You are viewing a plain text version of this content. The canonical link for it is here.
Posted to issues@spark.apache.org by "Steve Loughran (JIRA)" <ji...@apache.org> on 2016/08/30 18:58:20 UTC
[jira] [Commented] (SPARK-17307) Document what all access is needed on S3 bucket when trying to save a model

    [ https://issues.apache.org/jira/browse/SPARK-17307?page=com.atlassian.jira.plugin.system.issuetabpanels:comment-tabpanel&focusedCommentId=15449830#comment-15449830 ] 

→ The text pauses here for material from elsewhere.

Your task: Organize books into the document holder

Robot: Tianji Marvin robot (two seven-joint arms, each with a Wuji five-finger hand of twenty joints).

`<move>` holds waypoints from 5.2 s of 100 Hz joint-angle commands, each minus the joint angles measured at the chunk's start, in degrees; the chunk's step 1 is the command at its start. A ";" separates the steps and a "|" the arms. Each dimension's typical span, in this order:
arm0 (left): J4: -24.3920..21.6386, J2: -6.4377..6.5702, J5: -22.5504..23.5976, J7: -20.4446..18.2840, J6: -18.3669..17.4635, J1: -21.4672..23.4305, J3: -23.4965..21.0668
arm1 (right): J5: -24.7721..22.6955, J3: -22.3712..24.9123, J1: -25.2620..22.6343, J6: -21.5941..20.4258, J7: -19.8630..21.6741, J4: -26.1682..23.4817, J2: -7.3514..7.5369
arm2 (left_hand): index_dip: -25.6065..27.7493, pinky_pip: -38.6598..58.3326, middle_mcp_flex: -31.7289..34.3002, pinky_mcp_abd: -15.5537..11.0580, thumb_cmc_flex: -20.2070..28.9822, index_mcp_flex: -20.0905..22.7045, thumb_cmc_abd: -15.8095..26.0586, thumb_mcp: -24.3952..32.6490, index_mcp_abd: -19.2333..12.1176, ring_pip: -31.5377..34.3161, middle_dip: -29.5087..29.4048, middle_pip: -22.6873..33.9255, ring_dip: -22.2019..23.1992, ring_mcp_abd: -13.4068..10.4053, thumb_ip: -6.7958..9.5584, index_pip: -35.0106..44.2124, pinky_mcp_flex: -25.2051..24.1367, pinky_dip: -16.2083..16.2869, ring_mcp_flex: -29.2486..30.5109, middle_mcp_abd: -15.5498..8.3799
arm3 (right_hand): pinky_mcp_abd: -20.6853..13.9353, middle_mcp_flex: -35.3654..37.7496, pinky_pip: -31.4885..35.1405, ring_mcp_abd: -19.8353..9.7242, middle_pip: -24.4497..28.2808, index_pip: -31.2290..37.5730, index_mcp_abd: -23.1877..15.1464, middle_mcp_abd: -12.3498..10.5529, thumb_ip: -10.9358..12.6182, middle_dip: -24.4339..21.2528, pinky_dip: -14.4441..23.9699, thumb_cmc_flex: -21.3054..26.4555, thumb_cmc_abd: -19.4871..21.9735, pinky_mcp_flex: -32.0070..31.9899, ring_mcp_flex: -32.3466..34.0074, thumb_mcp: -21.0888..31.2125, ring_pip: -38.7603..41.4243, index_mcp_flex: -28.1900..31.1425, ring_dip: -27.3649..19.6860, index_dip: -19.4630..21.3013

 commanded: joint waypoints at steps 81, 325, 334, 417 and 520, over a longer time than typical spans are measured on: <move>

Steve Loughran commented on SPARK-17307:
----------------------------------------

I think this a subset of SPARK-7481, where I am doing the docs

https://github.com/steveloughran/spark/blob/f39018eee40ef463ebfdfb0f6a7ba6384b46c459/docs/cloud-integration.md

I haven't done the bit on authentication setup through; I'm planning to point to the [Hadoop docs there|https://hadoop.apache.org/docs/stable2/hadoop-aws/tools/hadoop-aws/index.html], because as well as the details on how to configure the latest hadoop s3x clients, it's got a troubleshooting section.

Looking at the code,

# It's dangerous to put AWS secrets in the source file —it's too easy to leak them. Stick them in your spark configuration file, prefixed with {{spark.hadoop}}
# if you are using Hadoop 2.7+ as the Hadoop version, please use s3a:// paths instead of s3n://. Your life will be better.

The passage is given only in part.